The freezing box 10 has an upper chamber 24 and a lower chamber 26 divided by a partition wall 22, which horizontally extends from one end wall (left end wall in FIG. 2) 18 of the box 10 to a point short of an opposite end wall (right end wall) 20, so as to have a vertical path 28 between the partition wall 22 and the right end wall 20 of the box 10 and connects the upper which lower chambers 24 and 26. The left end wall 20 of the freezing box 10 is provided with an opening 30 so that the containers 12 are advanced into the upper chamber 24 through the upper half portion (or inlet portion) of the opening 30 and are advanced out of the lower chamber 26 through the lower half portion (or outlet portion) of the same. The upper chamber 24 is provided with guide rail means 34 which is adapted to guide the containers 12 from the opening 30 to the vertical path 28 and the lower chamber 26 is provided with guide rail means 36 which is adapted to guide the containers from the vertical path 28 to the opening 30. That is, each container 12 includes an upper plate 38, an intermediate plate 40, a bottom plate 42, a forward end plate 44 and an rear end plate 46 and the guide rail means 34 and 36 respectively have a pair of channel steel members 34' and 36' which are horizontally positioned with a space therebetween generally corresponding to the width of the container 12 and the channel members 34' (36') facing each other so that the opposite side edges 28' of the upper plate 28 of the container are engaged by the corresponding channels of the channel members, whereby the container is suspended and guided by the guide members. The laterally opposite sides of the container 12 are open so that, as described in detail hereinbelow, the supercooling air can pass through the container.

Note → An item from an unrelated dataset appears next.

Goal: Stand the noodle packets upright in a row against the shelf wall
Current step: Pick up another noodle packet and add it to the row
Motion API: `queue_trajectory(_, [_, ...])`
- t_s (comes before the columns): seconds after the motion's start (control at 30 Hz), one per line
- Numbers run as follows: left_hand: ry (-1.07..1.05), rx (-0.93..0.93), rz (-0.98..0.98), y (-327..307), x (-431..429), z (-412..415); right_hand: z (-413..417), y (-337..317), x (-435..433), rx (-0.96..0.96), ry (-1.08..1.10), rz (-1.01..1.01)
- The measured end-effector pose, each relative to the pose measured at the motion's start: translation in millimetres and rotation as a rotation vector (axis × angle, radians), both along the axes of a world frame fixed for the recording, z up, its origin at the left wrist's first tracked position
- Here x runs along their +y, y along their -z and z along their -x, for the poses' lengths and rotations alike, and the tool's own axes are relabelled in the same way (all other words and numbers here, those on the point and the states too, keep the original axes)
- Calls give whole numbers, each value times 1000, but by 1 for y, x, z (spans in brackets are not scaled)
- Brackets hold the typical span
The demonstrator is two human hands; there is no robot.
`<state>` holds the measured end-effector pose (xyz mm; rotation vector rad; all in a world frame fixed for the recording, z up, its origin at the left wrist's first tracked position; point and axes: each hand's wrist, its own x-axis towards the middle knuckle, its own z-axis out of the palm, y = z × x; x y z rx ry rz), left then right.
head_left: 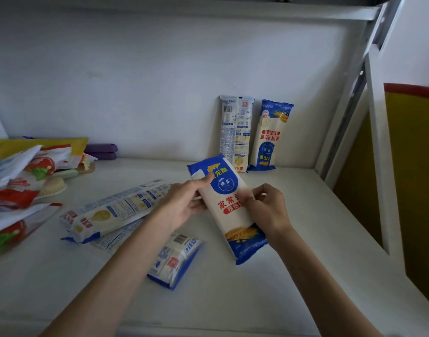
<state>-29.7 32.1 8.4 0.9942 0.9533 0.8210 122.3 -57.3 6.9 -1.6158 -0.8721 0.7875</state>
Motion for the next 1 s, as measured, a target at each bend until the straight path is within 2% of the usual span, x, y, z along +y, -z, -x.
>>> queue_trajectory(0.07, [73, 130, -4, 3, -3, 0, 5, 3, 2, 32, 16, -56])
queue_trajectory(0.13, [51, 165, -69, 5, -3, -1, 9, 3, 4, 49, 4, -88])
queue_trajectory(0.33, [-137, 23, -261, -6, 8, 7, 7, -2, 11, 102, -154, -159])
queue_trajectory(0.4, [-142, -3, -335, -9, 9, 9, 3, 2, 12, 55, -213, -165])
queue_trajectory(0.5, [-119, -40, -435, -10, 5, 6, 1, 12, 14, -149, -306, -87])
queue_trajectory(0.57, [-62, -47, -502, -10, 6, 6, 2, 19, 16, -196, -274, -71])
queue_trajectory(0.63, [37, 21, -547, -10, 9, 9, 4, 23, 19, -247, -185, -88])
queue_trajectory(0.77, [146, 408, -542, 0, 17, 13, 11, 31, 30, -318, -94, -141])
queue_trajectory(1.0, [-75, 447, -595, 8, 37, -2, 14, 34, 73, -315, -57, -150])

The upper chamber 24 is divided into seven small freezing chambers 52, each of which accommodates just one container 12, by separate walls 50 each having an opening 48 through which the containers pass and the lower chamber 26 is divided into three small freezing chambers 58, each of which accommodates just two containers, and one small freezing chamber 60, which accommodates just one container, by separate walls 56 each having an opening 54 through which containers pass. The openings 48 and 54 of the separate walls 50 and 56 have generally the same size and shape as that of the end plates 44 and 46 of the container 12, so that, when the end plates of the container are positioned at the opening 48 or 54, the opening is generally closed by the end plates 44 and 46 and the passing of air between the adjacent small freezing chambers is generally prevented. The opening 30 provided in the left end wall 18 of the freezing box has a shape and size generally corresponding to that of two stacked end plates of the container 12 so that leakage of cooling air from the opening 30 is minimized. Although the embodiment shown in the accompanying drawings does not have seal members, such may be provided on the periphery of the opening 30 to engage the end plate of the container 12 so as to reduce the leakage of the cooling air.

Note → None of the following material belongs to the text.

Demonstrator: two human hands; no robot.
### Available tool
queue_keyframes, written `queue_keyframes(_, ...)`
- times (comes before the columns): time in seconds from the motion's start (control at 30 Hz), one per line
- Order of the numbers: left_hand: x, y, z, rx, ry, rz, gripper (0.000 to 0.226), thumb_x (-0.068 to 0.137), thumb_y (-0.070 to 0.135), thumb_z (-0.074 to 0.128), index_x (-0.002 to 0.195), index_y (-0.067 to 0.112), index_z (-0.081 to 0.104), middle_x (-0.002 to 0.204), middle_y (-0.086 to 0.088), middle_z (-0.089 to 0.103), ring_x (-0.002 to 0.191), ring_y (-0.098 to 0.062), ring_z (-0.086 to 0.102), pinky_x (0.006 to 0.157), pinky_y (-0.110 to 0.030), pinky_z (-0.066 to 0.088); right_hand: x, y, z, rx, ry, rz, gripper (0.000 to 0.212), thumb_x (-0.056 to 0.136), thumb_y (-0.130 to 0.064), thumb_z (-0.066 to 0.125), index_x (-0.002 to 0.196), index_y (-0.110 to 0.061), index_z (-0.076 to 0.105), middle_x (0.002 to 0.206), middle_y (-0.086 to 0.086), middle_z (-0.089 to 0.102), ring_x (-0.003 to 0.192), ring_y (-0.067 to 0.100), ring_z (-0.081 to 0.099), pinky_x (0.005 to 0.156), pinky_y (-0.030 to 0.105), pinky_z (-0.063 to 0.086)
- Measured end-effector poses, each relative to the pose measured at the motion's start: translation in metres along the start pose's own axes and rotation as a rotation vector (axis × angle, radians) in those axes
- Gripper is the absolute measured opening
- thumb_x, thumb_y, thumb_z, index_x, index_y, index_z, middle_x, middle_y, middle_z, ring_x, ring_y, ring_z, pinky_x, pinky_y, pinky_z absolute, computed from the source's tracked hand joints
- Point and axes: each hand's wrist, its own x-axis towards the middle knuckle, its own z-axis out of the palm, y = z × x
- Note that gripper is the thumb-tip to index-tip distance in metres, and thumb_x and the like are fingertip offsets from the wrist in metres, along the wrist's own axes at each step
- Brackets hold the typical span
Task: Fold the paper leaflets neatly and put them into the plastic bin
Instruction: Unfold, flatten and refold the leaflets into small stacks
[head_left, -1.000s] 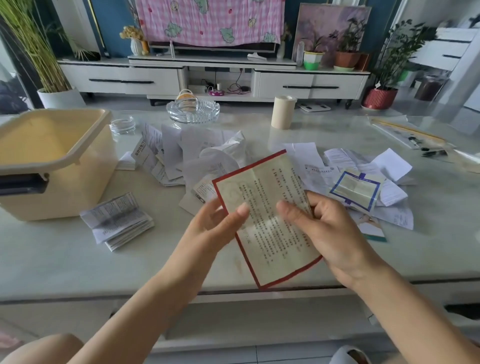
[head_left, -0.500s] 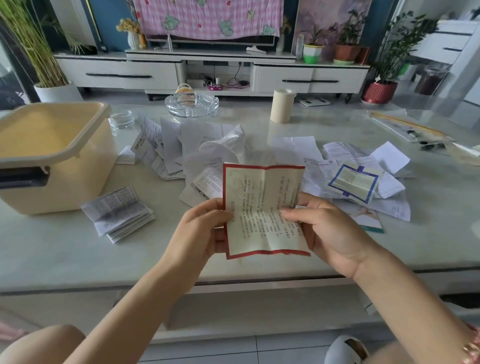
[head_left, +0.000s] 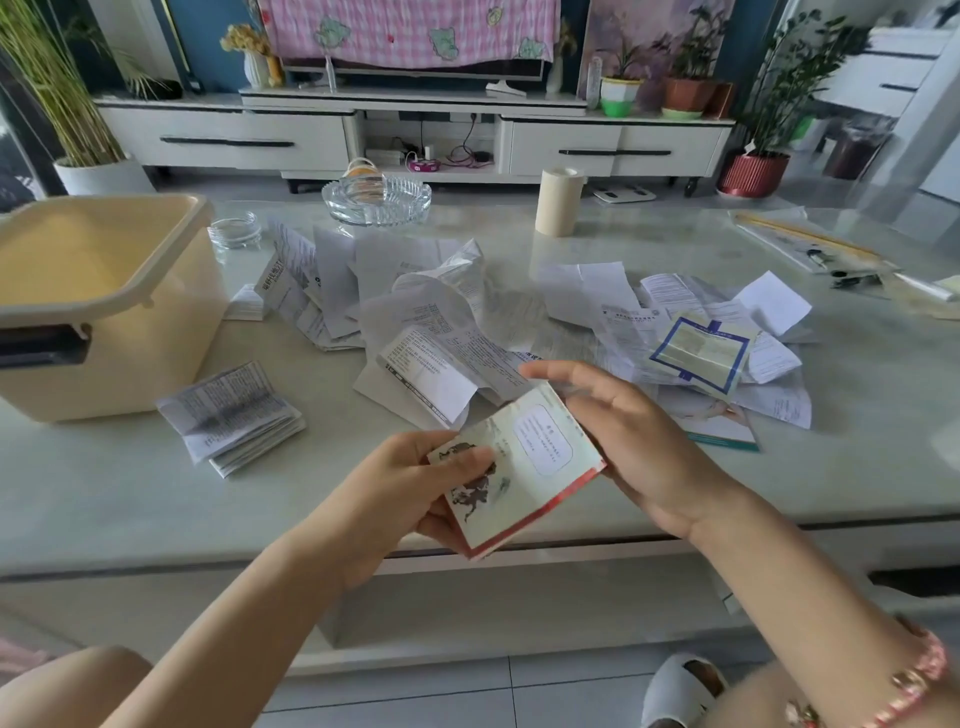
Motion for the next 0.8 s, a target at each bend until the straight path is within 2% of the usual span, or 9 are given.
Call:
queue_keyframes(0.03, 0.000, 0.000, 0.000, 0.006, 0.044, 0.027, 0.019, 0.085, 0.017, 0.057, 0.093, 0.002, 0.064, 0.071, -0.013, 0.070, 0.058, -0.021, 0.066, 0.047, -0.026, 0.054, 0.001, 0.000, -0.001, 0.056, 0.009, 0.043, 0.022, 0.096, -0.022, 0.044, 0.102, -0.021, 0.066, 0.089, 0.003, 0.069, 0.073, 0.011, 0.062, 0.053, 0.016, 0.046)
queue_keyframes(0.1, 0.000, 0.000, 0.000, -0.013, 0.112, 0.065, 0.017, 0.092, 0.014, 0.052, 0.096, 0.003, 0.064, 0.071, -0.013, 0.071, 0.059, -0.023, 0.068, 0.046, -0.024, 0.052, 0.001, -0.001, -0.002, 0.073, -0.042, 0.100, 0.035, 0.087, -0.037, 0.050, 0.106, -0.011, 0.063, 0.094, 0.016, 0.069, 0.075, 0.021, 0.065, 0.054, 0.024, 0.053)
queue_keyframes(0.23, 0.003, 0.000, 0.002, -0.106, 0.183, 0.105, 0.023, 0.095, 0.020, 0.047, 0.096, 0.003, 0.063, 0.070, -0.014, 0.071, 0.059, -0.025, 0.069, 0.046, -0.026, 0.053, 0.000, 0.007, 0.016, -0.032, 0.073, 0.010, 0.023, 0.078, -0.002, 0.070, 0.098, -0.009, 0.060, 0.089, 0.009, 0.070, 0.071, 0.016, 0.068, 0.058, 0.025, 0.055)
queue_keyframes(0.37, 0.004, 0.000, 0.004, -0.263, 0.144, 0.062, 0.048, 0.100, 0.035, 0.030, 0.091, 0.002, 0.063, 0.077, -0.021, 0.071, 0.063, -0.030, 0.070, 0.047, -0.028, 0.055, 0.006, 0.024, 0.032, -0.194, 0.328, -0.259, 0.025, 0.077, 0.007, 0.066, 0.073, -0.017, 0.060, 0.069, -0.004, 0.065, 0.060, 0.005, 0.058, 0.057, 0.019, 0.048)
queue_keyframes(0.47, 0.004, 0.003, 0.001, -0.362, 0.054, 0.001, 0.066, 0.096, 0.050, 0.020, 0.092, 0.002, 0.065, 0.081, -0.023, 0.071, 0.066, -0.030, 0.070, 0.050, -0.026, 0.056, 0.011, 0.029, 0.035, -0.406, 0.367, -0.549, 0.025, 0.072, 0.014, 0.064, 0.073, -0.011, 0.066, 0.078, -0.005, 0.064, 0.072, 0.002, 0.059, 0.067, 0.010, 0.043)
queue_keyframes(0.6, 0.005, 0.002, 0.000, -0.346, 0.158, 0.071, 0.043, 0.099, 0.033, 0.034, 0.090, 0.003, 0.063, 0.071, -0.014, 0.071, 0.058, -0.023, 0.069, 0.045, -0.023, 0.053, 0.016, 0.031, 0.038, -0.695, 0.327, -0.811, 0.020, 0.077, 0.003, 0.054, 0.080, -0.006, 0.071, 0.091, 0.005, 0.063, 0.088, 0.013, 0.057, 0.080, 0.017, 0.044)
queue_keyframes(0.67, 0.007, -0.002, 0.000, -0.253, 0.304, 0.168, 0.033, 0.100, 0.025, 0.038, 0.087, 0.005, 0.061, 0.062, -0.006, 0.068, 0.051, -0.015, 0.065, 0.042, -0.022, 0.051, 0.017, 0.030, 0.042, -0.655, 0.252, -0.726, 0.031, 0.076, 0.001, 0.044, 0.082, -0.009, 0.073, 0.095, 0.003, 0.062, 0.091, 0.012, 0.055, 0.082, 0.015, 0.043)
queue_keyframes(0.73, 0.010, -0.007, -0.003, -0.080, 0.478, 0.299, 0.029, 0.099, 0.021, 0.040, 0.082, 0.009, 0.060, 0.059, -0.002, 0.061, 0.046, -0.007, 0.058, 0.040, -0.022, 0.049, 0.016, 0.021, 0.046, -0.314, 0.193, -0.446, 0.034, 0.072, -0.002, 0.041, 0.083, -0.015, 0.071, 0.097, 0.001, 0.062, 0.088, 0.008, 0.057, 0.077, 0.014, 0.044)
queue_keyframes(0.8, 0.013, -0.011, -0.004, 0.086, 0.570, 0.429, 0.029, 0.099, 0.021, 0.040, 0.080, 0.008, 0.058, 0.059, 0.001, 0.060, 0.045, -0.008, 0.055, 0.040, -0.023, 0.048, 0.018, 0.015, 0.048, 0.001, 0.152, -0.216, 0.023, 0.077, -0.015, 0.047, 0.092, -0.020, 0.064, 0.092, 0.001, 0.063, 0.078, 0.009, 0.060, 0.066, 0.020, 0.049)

The small freezing chambers n the upper chamber 24, except for the chamber adjacent the opening 30, respectively have a heat exchanger 68 and a fan 70 for circulating the air through the heat exchanger 68. The heat exchanger 68 is connected to a compressor 72 provided outside the freezing box 10 so as to receive coolant such as R-22 (CHClF2) so that it can supercool the air in the chamber to around -50°C and each fan 70 is adapted to be driven by a motor 74 provided outside the freezing box so that the air in the chamber is forcibly circulated through the heat exchanger 68, the container 12 and an opening 80 in a partition 76. In FIG. 3, references 82 and 84 designate fins which direct the air from the heat exchanger 68 towards the upper and lower chambers of the container 12 divided by the intermediate plate 40. The small freezing chamber 52 adjacent the opening 30 is not provided with a device for supercooling the air in the chamber only; however, it can be supercooled by air leaked from the adjacent small freezing chamber. Further, the two small freezing chambers 58 next to the vertical path 28 each have a nozzle 86 which is, as shown in FIGS. 1 and 4, directed toward one of the two containers received in the chamber 58 which is connected to a tank 90 of liquefied gas such as liquefied nitride through a valve 88 so that these chambers can be cooled to around -120°C by spraying liquefied gas into the chambers. Further, each of these chambers 58 includes fan 94 which is driven by a motor 92 positioned outside the freezing box 10 to forcibly circulate the vaporized nitride gas and the air cooled thereby through two containers successively. Incidentally, as shown in FIGS. 1 and 4, the small freezing chamber 58 in the lower chamber 26 adjacent the vertical path 28 is provided with a temperature detecting device 98 which is connected to a temperature controlling device 96 so that the detecting device detects the temperature of the chamber and operates the valve 88 by delivering signals thereto. The small freezing chamber 60 adjacent to the opening 30 and the small freezing chamber 58 next to the chamber 60 do not have such a nozzle system as described above; however, they are supercooled by air leaked from the upstream small freezing chambers 58 to a temperature low enough to freeze the food to the desired final temperature.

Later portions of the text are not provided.